(Data records)

-- Opening Marker --

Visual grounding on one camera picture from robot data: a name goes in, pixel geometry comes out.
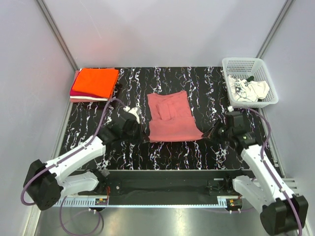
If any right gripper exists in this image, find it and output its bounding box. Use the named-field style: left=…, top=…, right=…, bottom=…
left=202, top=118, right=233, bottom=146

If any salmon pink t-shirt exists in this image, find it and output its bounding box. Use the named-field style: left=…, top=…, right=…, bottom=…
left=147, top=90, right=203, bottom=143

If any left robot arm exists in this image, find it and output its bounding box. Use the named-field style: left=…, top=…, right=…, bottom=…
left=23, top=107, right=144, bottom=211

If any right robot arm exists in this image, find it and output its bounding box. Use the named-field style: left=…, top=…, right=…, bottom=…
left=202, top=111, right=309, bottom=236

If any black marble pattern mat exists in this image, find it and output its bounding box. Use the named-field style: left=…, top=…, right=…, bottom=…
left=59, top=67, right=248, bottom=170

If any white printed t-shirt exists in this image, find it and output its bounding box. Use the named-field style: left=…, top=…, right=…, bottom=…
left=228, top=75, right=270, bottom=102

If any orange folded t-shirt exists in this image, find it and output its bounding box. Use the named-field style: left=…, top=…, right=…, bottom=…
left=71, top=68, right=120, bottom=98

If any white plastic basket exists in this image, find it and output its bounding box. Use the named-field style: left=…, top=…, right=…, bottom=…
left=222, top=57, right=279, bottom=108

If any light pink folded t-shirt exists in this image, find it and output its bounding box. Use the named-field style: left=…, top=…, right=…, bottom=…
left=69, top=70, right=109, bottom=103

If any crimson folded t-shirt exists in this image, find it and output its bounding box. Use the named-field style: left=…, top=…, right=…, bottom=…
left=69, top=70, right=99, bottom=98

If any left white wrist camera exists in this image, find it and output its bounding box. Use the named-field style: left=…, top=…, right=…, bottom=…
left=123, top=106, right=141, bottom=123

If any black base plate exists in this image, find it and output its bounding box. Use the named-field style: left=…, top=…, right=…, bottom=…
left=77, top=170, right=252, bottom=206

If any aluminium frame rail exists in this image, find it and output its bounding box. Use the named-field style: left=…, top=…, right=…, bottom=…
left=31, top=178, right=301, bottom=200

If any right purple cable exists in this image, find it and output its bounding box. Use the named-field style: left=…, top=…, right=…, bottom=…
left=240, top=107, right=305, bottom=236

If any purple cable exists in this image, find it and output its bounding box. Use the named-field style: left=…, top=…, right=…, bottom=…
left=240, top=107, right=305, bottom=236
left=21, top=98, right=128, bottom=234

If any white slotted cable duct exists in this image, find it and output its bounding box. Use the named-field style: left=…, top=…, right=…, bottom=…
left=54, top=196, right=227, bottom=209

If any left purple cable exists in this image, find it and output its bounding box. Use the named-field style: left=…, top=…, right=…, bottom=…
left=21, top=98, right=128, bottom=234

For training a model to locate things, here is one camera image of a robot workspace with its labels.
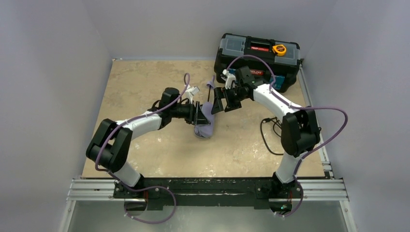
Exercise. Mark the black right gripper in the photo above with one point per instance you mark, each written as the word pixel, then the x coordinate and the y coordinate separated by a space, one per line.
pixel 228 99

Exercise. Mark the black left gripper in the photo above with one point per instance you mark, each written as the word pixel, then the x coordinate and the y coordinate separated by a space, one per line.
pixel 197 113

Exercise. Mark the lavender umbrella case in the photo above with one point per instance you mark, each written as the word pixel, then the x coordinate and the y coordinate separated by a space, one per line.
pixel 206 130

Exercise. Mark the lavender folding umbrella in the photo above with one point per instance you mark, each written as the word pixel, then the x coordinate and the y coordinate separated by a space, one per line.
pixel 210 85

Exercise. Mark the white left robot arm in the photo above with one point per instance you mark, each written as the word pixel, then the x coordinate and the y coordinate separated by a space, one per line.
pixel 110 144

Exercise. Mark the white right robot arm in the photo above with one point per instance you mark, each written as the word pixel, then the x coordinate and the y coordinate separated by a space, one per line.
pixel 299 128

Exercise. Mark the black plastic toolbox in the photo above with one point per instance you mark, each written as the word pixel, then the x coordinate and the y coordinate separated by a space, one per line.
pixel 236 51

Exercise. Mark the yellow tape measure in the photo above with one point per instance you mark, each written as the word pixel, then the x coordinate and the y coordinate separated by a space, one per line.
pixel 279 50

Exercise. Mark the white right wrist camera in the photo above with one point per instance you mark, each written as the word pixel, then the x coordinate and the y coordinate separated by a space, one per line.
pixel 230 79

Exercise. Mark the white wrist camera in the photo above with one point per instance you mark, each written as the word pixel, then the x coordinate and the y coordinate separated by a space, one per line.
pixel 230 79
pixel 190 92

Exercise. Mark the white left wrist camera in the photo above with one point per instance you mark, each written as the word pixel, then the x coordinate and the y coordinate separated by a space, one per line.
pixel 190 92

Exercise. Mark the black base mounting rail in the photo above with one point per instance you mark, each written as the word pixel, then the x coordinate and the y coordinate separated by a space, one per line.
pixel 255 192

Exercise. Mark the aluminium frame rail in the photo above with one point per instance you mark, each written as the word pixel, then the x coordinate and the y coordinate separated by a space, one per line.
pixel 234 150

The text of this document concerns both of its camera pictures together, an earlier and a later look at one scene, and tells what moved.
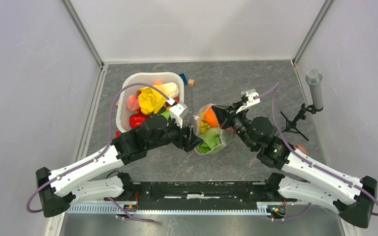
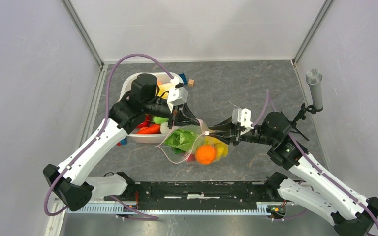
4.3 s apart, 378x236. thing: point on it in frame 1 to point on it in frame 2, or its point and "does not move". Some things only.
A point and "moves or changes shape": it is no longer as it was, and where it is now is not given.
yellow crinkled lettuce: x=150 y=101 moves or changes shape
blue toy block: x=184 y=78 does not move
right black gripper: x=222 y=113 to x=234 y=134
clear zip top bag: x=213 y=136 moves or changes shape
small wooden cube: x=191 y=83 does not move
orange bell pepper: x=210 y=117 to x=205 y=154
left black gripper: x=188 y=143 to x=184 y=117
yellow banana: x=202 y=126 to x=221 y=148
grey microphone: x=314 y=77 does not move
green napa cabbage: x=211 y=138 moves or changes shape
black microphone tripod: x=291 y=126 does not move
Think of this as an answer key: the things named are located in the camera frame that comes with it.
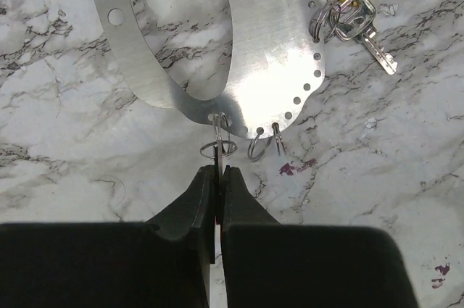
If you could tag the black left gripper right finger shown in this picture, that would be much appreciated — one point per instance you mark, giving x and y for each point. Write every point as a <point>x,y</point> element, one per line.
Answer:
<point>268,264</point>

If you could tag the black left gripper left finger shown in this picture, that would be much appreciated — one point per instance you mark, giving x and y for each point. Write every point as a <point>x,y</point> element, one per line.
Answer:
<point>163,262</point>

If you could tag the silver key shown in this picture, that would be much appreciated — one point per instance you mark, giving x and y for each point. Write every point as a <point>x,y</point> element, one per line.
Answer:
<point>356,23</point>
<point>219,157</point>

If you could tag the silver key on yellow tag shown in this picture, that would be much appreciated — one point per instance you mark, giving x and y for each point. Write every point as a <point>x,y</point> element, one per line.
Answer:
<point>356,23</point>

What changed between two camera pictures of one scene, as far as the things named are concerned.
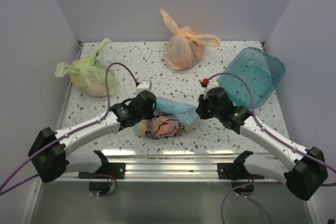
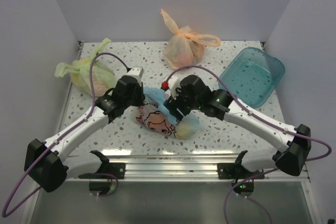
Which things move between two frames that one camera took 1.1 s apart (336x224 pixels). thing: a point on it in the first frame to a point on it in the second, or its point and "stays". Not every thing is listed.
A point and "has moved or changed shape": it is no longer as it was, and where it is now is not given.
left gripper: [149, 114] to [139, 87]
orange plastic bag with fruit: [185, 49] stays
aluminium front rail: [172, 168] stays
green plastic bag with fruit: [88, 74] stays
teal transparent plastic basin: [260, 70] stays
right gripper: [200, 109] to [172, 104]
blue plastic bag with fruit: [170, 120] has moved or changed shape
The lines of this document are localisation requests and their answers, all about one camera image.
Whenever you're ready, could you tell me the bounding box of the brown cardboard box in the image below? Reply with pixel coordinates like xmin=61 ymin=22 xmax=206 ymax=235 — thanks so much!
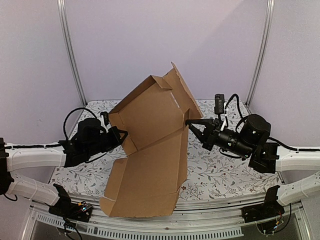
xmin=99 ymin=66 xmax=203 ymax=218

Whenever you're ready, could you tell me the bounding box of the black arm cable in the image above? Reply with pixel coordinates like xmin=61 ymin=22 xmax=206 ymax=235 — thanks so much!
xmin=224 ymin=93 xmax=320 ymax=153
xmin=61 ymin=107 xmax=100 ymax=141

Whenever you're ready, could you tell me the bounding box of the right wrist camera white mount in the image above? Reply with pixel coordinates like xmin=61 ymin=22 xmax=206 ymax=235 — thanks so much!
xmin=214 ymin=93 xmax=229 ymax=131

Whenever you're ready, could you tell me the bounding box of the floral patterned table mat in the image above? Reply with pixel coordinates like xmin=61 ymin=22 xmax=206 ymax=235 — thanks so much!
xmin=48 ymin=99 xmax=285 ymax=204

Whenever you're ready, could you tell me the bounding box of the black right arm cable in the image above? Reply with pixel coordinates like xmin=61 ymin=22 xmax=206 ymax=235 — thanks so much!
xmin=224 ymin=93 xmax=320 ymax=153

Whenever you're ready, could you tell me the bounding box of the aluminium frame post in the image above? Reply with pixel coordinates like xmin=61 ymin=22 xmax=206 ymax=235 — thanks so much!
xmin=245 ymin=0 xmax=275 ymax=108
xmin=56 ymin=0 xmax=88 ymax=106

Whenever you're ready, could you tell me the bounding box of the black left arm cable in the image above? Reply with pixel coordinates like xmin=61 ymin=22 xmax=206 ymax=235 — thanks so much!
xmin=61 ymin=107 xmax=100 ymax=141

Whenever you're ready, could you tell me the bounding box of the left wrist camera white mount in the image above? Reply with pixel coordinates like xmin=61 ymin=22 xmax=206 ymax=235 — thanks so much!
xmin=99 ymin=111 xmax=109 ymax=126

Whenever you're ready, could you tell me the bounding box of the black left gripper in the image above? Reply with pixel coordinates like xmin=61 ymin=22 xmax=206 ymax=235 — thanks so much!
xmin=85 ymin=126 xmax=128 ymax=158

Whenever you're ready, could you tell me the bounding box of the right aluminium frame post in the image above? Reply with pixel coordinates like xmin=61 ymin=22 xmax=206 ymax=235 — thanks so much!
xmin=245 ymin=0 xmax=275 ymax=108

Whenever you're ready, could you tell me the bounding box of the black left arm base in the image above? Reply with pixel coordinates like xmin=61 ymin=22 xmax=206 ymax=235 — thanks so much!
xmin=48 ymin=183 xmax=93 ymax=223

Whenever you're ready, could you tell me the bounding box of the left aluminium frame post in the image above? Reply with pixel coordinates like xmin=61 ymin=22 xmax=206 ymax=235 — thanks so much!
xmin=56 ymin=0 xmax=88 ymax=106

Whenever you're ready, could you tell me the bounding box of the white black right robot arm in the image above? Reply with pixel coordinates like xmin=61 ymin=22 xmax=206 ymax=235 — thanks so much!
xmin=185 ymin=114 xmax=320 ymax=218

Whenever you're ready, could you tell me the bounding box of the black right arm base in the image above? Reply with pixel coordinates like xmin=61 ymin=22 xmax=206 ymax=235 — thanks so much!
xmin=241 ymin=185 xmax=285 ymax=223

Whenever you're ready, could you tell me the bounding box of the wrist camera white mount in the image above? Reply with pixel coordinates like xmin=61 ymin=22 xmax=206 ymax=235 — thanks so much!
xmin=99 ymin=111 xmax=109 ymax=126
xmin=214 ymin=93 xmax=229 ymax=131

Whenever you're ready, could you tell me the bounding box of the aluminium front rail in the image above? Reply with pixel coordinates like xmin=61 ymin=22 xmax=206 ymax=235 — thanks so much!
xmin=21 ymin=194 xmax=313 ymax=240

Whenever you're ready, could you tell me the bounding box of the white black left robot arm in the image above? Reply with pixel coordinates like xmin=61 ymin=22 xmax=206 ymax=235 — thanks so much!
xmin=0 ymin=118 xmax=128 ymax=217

-- Closing Marker --
-- Opening Marker --

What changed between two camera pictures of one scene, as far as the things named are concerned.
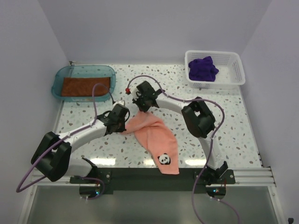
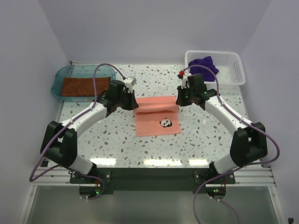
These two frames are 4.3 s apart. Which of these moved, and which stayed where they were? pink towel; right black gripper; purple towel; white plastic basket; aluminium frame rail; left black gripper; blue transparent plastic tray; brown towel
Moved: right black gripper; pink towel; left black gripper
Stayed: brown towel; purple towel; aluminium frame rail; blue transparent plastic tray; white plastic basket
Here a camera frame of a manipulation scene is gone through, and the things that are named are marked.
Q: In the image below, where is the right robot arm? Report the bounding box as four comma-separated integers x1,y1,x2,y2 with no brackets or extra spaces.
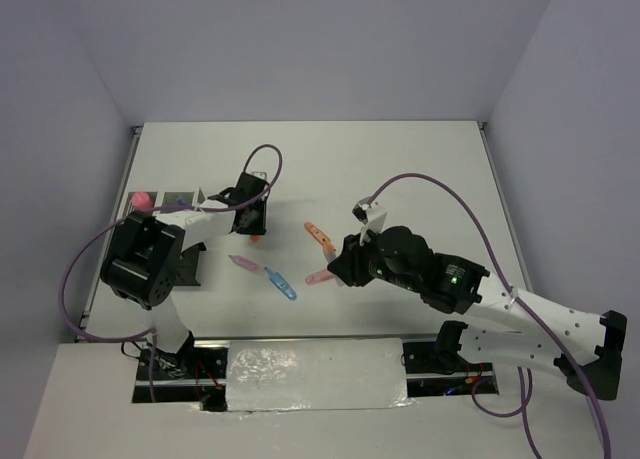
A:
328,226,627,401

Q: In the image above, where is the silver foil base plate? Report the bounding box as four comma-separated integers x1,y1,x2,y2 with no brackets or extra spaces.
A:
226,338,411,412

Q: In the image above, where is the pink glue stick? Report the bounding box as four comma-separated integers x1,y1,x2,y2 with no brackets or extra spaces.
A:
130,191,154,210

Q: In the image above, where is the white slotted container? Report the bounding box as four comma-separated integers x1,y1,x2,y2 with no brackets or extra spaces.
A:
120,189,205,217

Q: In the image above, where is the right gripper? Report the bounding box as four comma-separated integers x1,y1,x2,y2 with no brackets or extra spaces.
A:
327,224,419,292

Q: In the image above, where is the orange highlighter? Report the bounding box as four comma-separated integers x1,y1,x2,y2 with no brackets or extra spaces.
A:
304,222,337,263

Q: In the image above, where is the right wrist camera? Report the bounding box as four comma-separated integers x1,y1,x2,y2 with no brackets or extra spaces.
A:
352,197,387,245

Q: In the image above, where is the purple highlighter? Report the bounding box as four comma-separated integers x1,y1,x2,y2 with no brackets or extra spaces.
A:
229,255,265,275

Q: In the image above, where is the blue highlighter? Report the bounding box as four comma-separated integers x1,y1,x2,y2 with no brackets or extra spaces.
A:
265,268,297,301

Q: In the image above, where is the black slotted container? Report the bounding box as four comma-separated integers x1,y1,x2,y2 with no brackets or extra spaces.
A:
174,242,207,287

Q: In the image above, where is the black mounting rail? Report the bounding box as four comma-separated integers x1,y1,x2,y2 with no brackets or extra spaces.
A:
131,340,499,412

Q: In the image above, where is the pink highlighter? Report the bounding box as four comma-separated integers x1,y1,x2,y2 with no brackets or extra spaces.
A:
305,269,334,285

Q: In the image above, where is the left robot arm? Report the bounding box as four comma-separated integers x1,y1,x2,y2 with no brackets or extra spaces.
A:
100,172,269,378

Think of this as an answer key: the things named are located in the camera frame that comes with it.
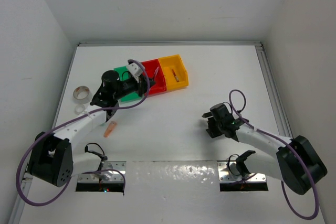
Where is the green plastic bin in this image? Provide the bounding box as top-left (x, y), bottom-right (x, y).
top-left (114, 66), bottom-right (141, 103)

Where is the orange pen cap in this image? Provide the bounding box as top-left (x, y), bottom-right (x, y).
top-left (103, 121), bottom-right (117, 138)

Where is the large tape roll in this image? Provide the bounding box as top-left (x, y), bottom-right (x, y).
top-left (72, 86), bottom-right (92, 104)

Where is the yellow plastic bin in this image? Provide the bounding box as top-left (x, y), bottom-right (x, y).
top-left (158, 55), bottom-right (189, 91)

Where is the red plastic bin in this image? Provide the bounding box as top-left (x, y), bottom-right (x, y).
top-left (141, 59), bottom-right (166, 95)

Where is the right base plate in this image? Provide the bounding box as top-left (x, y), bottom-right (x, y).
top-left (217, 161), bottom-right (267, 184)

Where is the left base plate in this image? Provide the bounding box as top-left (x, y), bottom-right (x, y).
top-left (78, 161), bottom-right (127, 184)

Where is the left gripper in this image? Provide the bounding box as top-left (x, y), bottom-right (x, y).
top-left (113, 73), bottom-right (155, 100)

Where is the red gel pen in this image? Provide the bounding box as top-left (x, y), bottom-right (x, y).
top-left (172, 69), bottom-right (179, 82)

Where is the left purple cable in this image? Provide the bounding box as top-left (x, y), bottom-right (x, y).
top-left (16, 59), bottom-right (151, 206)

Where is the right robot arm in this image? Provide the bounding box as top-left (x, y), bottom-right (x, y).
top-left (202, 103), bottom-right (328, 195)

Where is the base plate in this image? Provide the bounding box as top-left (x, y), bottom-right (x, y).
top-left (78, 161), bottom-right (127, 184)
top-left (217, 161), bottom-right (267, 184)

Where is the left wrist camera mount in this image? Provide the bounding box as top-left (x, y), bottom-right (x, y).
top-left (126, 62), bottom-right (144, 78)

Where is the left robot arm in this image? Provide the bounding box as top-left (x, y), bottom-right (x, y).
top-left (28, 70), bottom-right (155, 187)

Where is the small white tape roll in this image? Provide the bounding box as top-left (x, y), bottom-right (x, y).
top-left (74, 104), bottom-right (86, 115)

-- Closing Marker --
-- Opening Marker --

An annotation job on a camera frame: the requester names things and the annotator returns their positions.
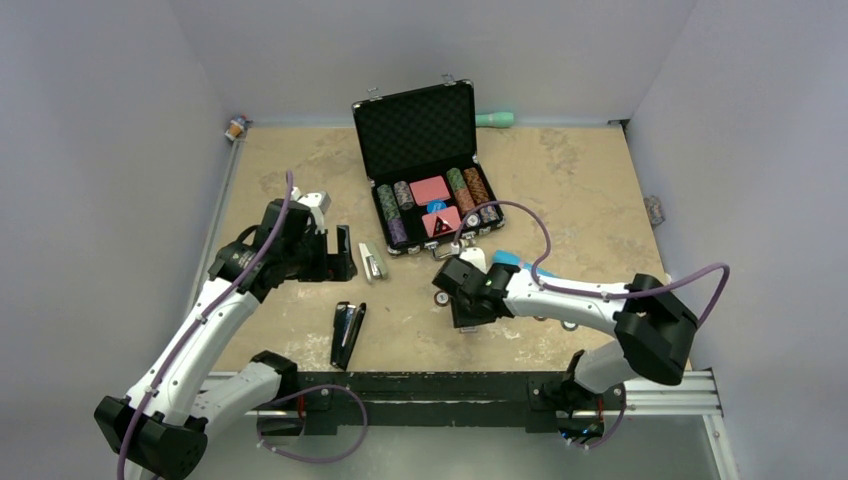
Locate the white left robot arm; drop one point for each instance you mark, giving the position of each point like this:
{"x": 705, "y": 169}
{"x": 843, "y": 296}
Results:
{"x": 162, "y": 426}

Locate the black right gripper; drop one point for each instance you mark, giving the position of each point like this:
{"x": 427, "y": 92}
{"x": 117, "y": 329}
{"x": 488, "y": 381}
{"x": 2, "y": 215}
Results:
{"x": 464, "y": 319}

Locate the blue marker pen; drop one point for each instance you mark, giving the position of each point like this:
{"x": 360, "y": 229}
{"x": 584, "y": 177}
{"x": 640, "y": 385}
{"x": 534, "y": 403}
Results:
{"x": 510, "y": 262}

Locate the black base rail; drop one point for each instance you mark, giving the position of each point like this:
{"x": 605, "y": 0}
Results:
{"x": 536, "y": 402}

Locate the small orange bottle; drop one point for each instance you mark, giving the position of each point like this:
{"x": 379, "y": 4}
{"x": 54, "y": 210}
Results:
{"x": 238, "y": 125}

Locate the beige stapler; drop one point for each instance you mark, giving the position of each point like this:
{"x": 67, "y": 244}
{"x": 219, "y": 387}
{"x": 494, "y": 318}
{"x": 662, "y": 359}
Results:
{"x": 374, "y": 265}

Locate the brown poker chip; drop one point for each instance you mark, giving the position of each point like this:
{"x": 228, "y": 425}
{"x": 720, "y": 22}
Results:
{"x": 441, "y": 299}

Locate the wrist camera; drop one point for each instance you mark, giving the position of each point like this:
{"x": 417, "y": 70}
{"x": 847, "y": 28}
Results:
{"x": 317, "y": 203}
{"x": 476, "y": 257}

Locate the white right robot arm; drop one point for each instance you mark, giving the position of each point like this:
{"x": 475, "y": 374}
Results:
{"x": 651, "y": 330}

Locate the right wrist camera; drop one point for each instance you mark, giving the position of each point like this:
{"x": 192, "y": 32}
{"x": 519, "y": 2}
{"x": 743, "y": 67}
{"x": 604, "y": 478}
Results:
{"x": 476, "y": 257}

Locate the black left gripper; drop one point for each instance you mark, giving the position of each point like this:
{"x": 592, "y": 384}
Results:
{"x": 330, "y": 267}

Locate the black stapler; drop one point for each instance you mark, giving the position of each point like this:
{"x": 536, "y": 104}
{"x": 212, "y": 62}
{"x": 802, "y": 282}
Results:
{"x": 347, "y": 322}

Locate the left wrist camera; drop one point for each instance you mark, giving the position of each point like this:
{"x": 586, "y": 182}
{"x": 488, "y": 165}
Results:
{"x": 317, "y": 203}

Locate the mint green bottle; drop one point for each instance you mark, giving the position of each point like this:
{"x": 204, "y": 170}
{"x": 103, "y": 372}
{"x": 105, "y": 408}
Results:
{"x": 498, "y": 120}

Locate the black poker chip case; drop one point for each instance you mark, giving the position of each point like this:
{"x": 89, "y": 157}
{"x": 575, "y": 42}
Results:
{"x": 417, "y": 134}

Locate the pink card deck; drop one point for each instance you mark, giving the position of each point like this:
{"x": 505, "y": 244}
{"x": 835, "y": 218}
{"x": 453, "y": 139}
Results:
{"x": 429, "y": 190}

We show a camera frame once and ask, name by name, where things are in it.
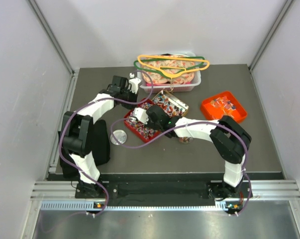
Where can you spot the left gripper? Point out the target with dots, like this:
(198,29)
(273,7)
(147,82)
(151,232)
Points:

-- Closing Marker --

Considering only lines of the records that hold the string "microphone", state how many there are and nothing else.

*SOLUTION TO THIS TASK:* 2